Amy Guy

Raw Blog

Monday, July 08, 2013

[Notes] Frank van Harmelen at #SSSW2013


Semantic Web & Web of data = a more manageable mission.
Metaweb movie - got bought by Google and incorporated into Knowledge Graph.

SW Principles:
1. Give everything a name (entities).
2. Relations form graph between things.
3. Names are addresses on the Web (so we inherit properties of Web like AAA).

This becomes Giant Global Graph.  (Maybe SW should be called Giant Global Graph?)

4. Add semantics.

  • Types of things, relationships.
  • Hierarchy, constraints:
    • Inferences.  Bounding shared beliefs by sharing ontological information.  Space for confusion gets smaller and we begin to agree on interpretation of information.
Semantics = predictable inference.

Google: from just links to results, to information boxes (last May).  Can't directly address Google Knowledge Graph.
NXP (microprocessors): 26,000 products.
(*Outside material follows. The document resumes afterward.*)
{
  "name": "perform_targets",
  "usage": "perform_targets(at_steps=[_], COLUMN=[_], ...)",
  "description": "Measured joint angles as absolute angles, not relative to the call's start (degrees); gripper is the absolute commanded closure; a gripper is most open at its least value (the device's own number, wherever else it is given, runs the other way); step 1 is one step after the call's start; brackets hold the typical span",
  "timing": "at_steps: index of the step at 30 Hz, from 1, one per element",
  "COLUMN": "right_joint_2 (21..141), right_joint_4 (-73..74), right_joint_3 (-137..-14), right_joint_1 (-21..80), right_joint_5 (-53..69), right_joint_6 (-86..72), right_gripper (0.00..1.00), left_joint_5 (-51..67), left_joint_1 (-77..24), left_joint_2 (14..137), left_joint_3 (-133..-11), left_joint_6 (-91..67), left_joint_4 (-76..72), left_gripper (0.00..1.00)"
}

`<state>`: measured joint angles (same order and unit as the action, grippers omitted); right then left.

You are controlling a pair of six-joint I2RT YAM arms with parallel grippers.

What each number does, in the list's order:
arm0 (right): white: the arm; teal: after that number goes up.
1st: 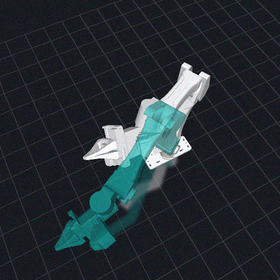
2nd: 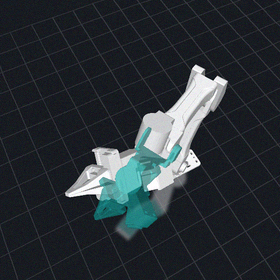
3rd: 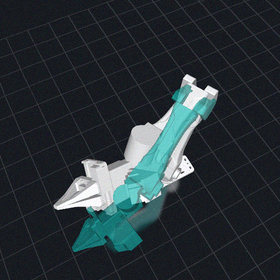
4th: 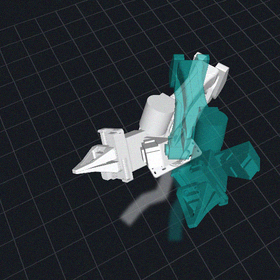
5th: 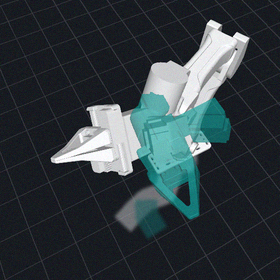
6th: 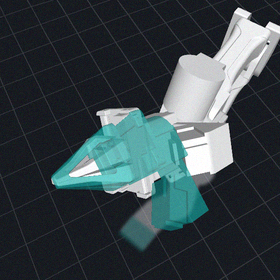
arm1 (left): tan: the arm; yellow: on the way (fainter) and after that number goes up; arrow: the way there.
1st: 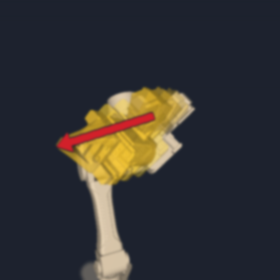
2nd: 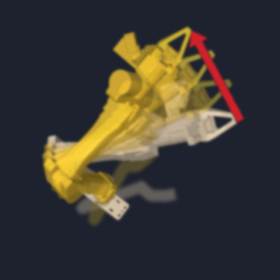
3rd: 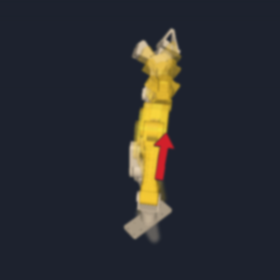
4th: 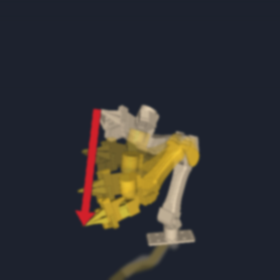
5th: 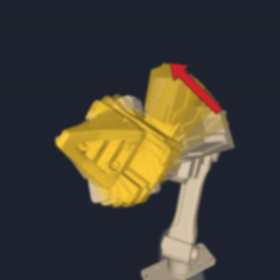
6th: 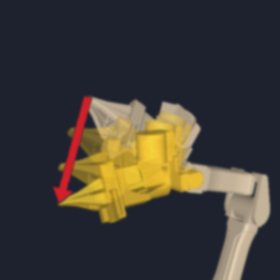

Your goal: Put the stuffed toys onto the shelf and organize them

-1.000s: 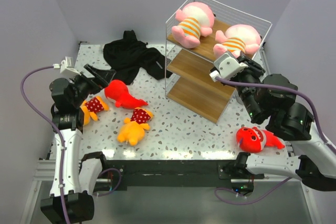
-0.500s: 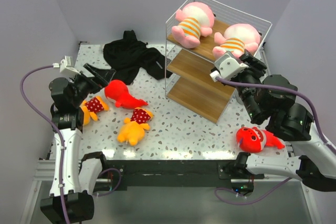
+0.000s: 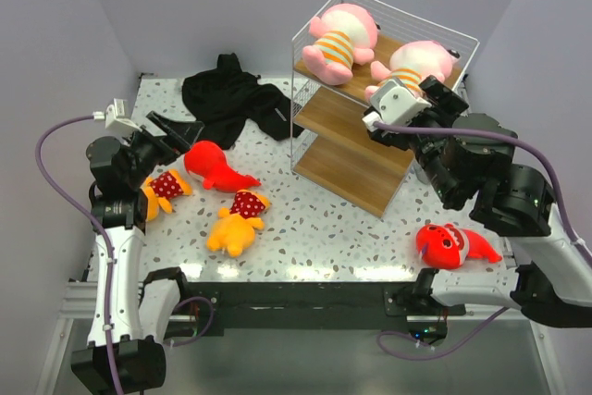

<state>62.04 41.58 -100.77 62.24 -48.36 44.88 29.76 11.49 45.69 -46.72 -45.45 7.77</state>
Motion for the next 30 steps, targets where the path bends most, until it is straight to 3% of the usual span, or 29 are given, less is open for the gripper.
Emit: perform_targets(at_steps=[14,22,30], right_joint_2=[67.33,76.31,83.68], right_joint_4=[51.44,51.31,45.32], right_joint_3=[-115.31,-126.63,-119.61], right_joint_1=[62.24,62.59,75.96], right_joint_5=[-40.73,-28.01,-26.55], right_joint_6=[36.56,27.14,20.36], right_gripper=[0.30,0.45,0.58], left_joint_5=[29.19,19.18,8.32], left_joint_1=[11.49,11.49,11.49], left_joint_2=[46.24,49.10,51.11], left_joint_3=[-46.72,-46.68,-44.05], left_joint_6=[-45.43,-46.98,-49.25], left_joint_4=[7.77,12.56,18.26], left_gripper=[0.04,0.05,0.10])
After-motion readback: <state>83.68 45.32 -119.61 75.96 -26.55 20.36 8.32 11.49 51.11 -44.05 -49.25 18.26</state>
Integrated all databases into triplestore.  Exposing subset of triplestore to customers.
BBC: 125 million triples.  Many data sources.  APIs to website.  Own ontologies.

All have the same triple-layer architecture:

Raw data
   |
SW layer
   |
Output / API / UI etc

DataGov: eg. air quality in cities, campaign money, if policies work.
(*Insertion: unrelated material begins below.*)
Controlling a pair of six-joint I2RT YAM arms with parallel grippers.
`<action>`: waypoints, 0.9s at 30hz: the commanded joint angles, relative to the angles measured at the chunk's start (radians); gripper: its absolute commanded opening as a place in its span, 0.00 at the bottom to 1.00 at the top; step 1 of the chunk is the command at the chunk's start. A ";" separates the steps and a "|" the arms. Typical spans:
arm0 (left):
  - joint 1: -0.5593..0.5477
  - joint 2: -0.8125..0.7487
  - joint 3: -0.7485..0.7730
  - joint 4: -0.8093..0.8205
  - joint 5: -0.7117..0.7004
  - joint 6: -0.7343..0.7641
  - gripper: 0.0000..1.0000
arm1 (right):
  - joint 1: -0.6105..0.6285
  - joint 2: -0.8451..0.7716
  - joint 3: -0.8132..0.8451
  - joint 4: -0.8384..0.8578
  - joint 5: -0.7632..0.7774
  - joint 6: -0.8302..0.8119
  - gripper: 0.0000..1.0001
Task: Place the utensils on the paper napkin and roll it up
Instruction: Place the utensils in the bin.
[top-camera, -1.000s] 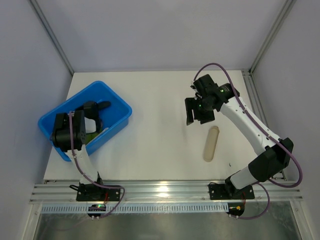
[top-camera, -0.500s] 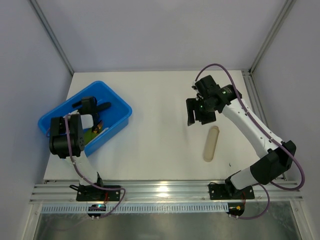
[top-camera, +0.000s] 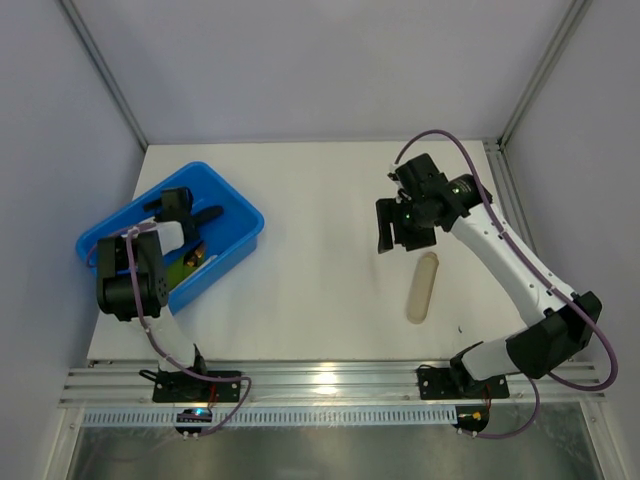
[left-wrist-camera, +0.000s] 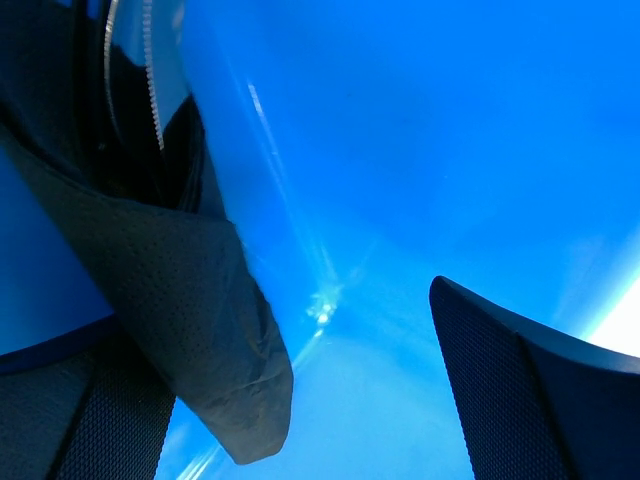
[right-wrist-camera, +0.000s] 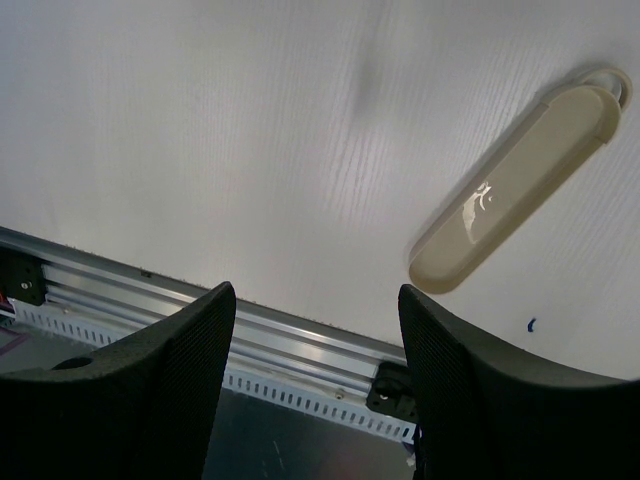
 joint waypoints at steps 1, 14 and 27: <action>0.008 -0.015 0.028 -0.276 -0.004 0.010 0.99 | -0.006 -0.041 -0.008 0.016 0.007 0.001 0.70; 0.017 -0.033 0.090 -0.411 0.053 0.005 0.99 | -0.008 -0.058 -0.022 0.025 -0.007 0.006 0.70; 0.029 -0.088 0.232 -0.758 0.120 -0.066 0.99 | -0.008 -0.067 -0.033 0.035 -0.018 0.006 0.70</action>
Companies don't care about SW, but are using these technologies for their own IRL purposes.

These are all different types of use cases of SW technologies:

  • search;
  • data integration;
  • content re-use;
  • SEO;
  • data publishing.

It's important that the SW graph is so big.

  • More questions to ask.
  • Good that we no longer know how big, or how fast it is growing... Tens of billions of facts.
    • How many are really permanent?
    • Some are stable, some will disappear - just like the 'regular' Web.
      • "...it being a mess is the only reason why it scales."
We need to get used to the idea of SW being a mess - aka "a system so large you can no longer enforce central control" (complex system).

The LD cloud is still poorly interconnected, but good graph properties.

SameAs.org

Heterogeneity is unavoidable.
Socio-economic, first to market - why certain systems/ontologies get used, eg. schema.org, dbpedia.

Self-organisation.
LD cloud grew, nobody designed it.
Knowledge follows power curve.  This has an impact on mapping and reasoning, storage and indexing.

Distribution.
Web not geared for distributed SPARQL queries.  Everyone pulls in all data and queries local copy.  Not very 'webby', disadvantageous.  So subgraphs?  Query planning?  Caching?  Payload priority?

Provenance.
Representation, (re)construction.  Metametadata (knowledge about knowledge; uncertainty; problems with vocabs for this).
How to get from provenance to trust.

Dynamics (change).
Cool Web in 60 seconds graphic.
SW not changing this fast, but soon..

Errors and noise.
Sometimes we disagree.
Deal with by: avoid, repair or contain.  Or just deal with it - allow argumentation.
Fuzzy, rough semantics - almost, maybe.

Lots of research questions.  But not ones we could ask 10 years ago.

Information universe - "algorithms exist without us looking at them".

We should ask if things work in theory.
Scientists vs. engineers.
Discovering vs. building.
  • Is this incidental or universal?
OWL is our microscope.
We can see structure well in some domains, but not so well in others.  Maybe it's our tool that distorts, rather than a property of the domain.

Says we should change our mindset from building stuff to hypothesising and falsifying.